WORK TO COMPLETE: Reproduce the listing in full. Omit the pictures.

RECORDED DATA:
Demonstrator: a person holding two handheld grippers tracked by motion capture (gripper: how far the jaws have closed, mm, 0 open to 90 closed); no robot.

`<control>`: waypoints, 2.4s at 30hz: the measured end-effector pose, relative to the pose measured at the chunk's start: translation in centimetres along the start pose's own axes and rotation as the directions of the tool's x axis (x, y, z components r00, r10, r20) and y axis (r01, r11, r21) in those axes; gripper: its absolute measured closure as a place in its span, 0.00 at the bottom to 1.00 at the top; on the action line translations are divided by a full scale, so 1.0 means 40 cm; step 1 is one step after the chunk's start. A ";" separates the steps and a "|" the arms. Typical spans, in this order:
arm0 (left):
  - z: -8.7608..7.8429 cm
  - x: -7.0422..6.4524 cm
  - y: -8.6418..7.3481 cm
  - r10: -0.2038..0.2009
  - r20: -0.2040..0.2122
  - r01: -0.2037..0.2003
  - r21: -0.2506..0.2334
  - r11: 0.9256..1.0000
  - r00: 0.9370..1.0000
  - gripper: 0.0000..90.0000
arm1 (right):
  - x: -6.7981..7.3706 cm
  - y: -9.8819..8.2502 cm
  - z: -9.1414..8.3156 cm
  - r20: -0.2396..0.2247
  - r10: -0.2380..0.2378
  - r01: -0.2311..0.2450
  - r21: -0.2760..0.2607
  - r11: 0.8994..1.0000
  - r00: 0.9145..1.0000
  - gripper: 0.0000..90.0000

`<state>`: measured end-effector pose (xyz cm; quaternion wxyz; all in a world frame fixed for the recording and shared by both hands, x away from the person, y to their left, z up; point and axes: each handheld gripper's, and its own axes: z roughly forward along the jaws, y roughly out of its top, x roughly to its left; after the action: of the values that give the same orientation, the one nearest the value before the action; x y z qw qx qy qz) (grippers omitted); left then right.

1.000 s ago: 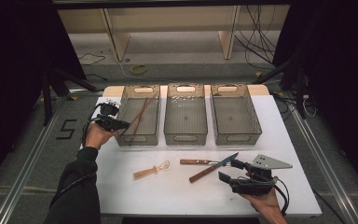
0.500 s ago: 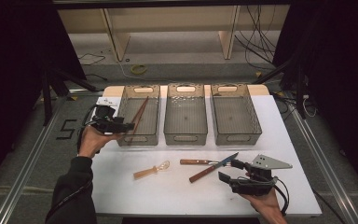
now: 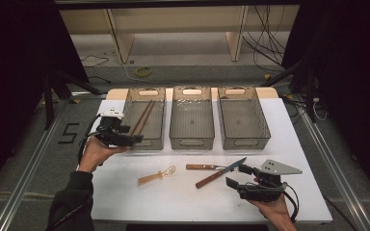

TASK OUTPUT:
Demonstrator: a person holding two handheld grippers tracked by motion capture (gripper: how far the jaws have closed, mm, 0 open to 90 closed); no robot.

`<control>`: waypoints, 2.4s at 30hz: the measured end-effector pose, relative to the pose measured at the chunk's start: translation in centimetres along the start pose's own axes and rotation as the directions of the tool's x axis (x, y, z components r00, r10, r20) and y axis (r01, r11, r21) in those axes; gripper: its absolute measured closure as a place in its span, 0.00 at the bottom to 1.00 at the top; on the action line translations are divided by a full scale, so 1.0 means 40 cm; step 1 is one step after the chunk's start. A ";" separates the steps and a "|" the arms. Typical spans, in this order:
arm0 (left):
  - z: -8.7608..7.8429 cm
  - x: -7.0422..6.4524 cm
  - y: -8.6418..7.3481 cm
  - r10: -0.2038..0.2009
  - r20: -0.2040..0.2122
  - r01: -0.2037..0.2003
  - r21: -0.2506..0.2334
  - r11: 0.9256..1.0000
  - r00: 0.9370..1.0000
  - gripper: 0.0000..90.0000
arm1 (right):
  - x: -6.7981..7.3706 cm
  - y: -9.8819..8.2502 cm
  - z: -9.1414..8.3156 cm
  - r20: -0.2396..0.2247
  - r10: -0.2380..0.2378
  - r01: -0.2311..0.2450
  - r21: -0.2760..0.2607
  - r11: 0.8994..1.0000
  - r00: 0.9145..1.0000
  - gripper: 0.0000..90.0000

`<state>`: measured end-effector pose (xyz cm; quaternion wxyz; all in a world frame fixed for the recording and shared by both hands, x away from the person, y to their left, z up; point and axes: each handheld gripper's, and its own axes: z roughly forward along the jaws, y roughly out of its top, x roughly to its left; after the action: of the values that give the same orientation, the one nearest the value before the action; x y z qw qx qy qz) (grippers omitted); left then right.

1.000 s ago: 
0.500 s ago: 
now: 

The exercise output is complete.